The print business isn't alone is trying to determine where the funds will come to finance its best work in the digital age. The television industry is watching considerable seepage of revenue and audience into online video.

At some point the business model for television breaks --- if it hasn't already in some cases, as Canadian broadcasters have asserted in recent months.

Barry Diller, one of the world's leading media moguls, suggests in Business Week that revenue for Internet television will come from cable, which will hustle into place services to avoid being supplanted.

He sees the parallel in Internet television to the arrival of cable in the 1970s, when content was needed and cable passed through fees from consumers to programmers.

 
 

Cablevision, the parent company of the newspaper/site Newsday, announced Thursday that later this year the site will stop being freely available. In its place will be a locally focused news site attached to its cable service, available to subscribers, presumably for a fee either explicitly or implicitly.

Not surprisingly, the response has been one of horror in the digital sphere.

But it's an interesting model deserving of more scrutiny in the weeks ahead, because it offers access to unique content (Newsday's local coverage) to a subscriber base with a relationship to the cable service --- rather like community television.

It has been tried before, but not as a premium. Still, the details that will emerge in the weeks ahead will be interesting to study.

 
 

Not surprisingly, as news organizations come in full force to the Internet, it has gained in credibility and popularity as a news source.

Gallup's latest poll suggests local television news remains the most popular source in the U.S., but the Internet has achieved a doubling of popularity in six years --- to 31 per cent. Television and newspapers are still just behind local TV.
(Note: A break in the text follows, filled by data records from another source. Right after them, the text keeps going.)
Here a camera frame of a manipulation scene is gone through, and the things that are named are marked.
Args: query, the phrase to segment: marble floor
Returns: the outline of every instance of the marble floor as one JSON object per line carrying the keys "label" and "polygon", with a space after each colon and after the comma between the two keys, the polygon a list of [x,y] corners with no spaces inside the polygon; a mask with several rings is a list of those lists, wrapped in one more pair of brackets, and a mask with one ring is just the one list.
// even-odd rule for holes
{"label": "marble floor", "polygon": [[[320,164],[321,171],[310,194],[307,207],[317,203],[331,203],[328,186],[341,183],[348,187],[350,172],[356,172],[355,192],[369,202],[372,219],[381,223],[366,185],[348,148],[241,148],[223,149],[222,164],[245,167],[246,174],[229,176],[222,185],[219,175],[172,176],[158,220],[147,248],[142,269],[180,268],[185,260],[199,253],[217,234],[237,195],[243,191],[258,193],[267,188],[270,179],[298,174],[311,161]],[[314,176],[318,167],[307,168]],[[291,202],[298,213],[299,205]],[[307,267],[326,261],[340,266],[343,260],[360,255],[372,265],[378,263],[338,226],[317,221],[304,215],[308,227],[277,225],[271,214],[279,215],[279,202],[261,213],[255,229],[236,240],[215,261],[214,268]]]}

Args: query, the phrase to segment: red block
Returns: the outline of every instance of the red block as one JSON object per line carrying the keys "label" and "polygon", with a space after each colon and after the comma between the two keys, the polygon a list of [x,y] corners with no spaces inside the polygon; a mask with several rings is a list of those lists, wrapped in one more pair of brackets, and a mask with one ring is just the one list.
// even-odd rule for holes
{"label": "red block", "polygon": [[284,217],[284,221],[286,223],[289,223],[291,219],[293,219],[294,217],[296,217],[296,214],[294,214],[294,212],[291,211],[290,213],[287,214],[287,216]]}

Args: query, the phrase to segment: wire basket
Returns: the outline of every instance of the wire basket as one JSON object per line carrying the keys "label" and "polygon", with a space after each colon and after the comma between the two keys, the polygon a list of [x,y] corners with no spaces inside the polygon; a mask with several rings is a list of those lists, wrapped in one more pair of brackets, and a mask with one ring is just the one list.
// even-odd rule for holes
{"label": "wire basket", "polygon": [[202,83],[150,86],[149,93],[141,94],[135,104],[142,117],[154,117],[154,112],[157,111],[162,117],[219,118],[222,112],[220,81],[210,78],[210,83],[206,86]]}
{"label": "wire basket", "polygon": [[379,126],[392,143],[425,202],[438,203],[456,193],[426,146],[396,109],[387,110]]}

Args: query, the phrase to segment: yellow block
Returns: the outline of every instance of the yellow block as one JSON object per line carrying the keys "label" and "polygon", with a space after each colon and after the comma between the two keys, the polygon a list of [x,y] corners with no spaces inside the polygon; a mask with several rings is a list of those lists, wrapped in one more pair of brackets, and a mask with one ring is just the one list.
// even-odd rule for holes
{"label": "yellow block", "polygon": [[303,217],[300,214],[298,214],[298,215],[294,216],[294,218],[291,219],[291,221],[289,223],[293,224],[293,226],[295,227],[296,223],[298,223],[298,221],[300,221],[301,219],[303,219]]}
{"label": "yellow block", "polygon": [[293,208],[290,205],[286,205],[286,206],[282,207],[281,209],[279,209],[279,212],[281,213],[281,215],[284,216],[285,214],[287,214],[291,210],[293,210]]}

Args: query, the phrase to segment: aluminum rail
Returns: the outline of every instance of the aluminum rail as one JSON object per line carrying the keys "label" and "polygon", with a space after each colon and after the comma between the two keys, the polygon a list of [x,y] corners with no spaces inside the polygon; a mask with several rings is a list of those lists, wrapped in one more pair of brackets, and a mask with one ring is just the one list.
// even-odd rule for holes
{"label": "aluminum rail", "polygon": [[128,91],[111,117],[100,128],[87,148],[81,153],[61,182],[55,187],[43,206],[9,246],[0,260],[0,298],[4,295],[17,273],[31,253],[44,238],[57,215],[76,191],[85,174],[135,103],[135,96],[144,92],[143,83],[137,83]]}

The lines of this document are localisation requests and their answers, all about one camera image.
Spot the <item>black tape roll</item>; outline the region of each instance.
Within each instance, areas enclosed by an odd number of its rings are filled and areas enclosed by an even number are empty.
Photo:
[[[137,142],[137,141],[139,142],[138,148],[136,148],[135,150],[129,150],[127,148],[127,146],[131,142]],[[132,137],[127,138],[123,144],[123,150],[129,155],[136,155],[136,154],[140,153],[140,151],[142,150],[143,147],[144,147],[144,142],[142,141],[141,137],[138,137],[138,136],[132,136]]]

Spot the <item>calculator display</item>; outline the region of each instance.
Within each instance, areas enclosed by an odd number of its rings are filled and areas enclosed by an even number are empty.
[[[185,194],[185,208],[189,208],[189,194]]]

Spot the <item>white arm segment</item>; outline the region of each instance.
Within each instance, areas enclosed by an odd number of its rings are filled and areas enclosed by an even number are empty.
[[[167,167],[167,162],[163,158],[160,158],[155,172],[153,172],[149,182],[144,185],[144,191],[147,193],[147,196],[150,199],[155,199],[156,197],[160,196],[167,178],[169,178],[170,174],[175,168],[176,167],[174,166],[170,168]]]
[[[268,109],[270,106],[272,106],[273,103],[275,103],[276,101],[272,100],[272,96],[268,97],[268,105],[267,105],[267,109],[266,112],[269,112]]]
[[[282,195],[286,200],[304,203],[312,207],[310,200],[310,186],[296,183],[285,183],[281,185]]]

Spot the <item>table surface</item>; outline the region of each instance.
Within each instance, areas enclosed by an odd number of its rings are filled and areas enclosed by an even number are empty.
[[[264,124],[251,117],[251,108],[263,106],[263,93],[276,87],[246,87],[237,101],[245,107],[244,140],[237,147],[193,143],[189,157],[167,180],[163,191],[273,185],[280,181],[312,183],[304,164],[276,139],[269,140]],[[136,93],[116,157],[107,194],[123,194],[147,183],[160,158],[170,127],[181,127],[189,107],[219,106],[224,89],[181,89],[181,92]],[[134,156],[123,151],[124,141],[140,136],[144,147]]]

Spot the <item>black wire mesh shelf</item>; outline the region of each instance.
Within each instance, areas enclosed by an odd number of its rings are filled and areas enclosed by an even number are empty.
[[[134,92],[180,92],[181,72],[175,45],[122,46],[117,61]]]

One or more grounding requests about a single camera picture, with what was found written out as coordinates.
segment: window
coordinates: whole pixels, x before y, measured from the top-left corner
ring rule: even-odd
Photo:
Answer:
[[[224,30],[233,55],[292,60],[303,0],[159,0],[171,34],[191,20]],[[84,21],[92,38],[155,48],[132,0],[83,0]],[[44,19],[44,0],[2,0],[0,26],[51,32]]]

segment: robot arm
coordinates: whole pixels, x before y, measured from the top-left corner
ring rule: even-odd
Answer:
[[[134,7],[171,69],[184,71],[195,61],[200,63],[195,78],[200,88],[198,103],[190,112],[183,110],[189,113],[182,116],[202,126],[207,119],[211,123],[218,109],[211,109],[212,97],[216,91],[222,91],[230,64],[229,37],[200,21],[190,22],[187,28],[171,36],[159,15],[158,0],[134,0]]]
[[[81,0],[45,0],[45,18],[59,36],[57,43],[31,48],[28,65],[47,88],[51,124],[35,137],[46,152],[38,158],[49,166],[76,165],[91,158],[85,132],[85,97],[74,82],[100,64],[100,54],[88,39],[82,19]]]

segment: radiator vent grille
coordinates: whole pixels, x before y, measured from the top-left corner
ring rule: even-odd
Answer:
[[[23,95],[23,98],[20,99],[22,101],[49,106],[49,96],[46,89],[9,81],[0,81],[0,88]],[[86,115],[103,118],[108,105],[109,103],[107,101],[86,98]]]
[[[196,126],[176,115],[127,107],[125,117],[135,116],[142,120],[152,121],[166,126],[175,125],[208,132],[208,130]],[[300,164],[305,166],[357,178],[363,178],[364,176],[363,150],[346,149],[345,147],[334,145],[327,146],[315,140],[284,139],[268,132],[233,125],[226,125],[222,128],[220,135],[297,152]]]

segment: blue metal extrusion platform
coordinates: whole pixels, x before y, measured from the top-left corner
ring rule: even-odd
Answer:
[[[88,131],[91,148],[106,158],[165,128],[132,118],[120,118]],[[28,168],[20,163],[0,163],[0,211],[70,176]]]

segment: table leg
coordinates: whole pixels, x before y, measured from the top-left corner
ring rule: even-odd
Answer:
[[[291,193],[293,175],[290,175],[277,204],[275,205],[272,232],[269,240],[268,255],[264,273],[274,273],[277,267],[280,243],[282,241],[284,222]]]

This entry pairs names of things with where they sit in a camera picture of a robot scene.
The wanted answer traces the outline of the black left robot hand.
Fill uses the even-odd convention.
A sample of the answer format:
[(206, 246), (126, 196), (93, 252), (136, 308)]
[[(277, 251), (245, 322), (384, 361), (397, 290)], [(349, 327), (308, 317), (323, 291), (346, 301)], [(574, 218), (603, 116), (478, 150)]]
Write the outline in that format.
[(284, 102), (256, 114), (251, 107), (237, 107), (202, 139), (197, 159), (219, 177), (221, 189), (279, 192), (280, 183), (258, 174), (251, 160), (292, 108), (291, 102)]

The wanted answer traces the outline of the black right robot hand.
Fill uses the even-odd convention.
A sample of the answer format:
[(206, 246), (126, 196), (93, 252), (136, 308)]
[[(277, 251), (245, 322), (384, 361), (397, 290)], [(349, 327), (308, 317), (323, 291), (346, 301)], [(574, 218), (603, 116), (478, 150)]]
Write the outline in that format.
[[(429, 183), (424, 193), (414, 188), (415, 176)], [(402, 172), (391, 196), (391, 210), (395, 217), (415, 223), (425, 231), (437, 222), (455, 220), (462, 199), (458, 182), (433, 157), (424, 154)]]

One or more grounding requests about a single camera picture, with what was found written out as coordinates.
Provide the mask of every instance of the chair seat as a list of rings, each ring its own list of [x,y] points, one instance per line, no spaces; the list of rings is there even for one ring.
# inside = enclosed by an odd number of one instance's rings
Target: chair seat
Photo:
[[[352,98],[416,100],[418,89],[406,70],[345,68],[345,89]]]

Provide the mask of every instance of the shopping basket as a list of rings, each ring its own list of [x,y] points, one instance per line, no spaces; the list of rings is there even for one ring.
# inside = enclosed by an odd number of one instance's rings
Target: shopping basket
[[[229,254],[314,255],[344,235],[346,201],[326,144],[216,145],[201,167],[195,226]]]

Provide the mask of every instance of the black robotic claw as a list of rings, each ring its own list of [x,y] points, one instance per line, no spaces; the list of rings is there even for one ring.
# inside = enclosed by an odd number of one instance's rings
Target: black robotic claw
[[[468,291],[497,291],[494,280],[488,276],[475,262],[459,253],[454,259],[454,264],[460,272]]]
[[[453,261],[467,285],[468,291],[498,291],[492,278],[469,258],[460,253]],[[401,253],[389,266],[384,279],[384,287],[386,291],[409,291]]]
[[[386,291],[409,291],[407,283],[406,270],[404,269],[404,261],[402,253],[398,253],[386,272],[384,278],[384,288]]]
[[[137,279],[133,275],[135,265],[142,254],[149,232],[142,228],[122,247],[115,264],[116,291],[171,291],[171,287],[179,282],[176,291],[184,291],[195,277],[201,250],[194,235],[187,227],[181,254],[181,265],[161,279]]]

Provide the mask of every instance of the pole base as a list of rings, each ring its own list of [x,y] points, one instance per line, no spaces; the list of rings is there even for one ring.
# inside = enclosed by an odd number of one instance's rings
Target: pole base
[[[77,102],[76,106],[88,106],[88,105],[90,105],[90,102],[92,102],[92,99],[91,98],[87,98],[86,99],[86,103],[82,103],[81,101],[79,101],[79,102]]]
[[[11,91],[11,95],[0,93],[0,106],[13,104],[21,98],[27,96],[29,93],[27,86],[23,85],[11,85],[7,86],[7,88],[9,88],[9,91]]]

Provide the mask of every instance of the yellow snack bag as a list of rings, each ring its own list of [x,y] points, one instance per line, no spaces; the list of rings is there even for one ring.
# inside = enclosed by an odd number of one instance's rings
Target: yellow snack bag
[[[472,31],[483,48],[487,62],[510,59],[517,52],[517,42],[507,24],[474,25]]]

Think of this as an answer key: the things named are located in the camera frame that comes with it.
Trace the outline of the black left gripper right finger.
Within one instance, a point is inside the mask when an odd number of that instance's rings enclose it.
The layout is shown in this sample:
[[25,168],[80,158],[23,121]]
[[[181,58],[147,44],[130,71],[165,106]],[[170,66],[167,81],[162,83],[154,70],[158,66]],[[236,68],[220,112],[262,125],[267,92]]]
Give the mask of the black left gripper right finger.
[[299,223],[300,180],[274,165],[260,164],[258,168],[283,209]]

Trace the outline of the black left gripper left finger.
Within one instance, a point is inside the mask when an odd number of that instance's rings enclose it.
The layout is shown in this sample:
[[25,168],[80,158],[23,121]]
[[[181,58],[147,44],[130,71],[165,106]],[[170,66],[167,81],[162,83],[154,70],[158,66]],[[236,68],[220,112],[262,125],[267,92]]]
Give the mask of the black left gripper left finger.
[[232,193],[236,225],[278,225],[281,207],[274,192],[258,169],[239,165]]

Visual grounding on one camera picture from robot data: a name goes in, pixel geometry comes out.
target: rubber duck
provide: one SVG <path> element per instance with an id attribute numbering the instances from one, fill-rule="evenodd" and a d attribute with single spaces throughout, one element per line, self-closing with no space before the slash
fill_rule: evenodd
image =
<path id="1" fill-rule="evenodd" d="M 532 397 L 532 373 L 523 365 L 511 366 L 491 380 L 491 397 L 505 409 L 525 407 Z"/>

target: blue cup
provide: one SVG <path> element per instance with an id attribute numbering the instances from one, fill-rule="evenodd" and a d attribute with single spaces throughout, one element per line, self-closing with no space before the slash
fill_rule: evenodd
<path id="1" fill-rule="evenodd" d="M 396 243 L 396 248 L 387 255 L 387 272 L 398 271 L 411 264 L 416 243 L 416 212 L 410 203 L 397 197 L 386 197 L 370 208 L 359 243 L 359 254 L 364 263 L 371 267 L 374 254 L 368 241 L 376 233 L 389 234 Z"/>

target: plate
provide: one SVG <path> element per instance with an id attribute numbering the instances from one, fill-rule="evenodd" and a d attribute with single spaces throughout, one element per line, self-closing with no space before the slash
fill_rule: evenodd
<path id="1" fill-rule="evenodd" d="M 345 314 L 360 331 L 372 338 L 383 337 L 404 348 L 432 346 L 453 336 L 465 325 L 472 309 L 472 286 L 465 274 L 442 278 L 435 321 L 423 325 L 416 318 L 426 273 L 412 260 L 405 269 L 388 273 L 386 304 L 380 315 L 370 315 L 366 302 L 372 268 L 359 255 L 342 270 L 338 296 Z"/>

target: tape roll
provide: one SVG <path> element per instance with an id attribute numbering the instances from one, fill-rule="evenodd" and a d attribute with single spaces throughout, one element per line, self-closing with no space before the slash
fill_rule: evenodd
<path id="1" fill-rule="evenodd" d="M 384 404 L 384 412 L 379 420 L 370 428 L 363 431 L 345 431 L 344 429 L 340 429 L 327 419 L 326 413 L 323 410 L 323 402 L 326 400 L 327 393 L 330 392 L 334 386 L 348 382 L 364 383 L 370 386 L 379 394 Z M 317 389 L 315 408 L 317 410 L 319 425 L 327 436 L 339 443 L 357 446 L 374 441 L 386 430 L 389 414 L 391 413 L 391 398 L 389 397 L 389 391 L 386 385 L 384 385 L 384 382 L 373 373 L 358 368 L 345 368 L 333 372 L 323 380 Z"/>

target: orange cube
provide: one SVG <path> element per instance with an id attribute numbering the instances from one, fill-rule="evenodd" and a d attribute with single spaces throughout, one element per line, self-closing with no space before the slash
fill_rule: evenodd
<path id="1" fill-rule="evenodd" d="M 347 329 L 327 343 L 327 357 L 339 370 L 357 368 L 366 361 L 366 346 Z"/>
The poll indicates media aren't losing much popularity as news sources, but cable and the Internet are the media gaining the most.

 
 

For months now online display advertising has been slowing. A new Borrell Associates report predicts a real stall for those depending on banner advertising. While year-over-year gains have seemed attractive and apparently conditioned to climb, Borrell goes through each medium and predicts a bitter 2009. Only broadcast TV and cable get a tiny bump in ad spending next year; other media drop and some precipitously in the U.S. Standard display advertising online will decline by 8.5 per cent,  search will grow 7.3 per cent and streaming audio and video advertising will blossom some 65.2 per cent.
The overall picture: Advertising in media will decline 0.7 per cent in the year.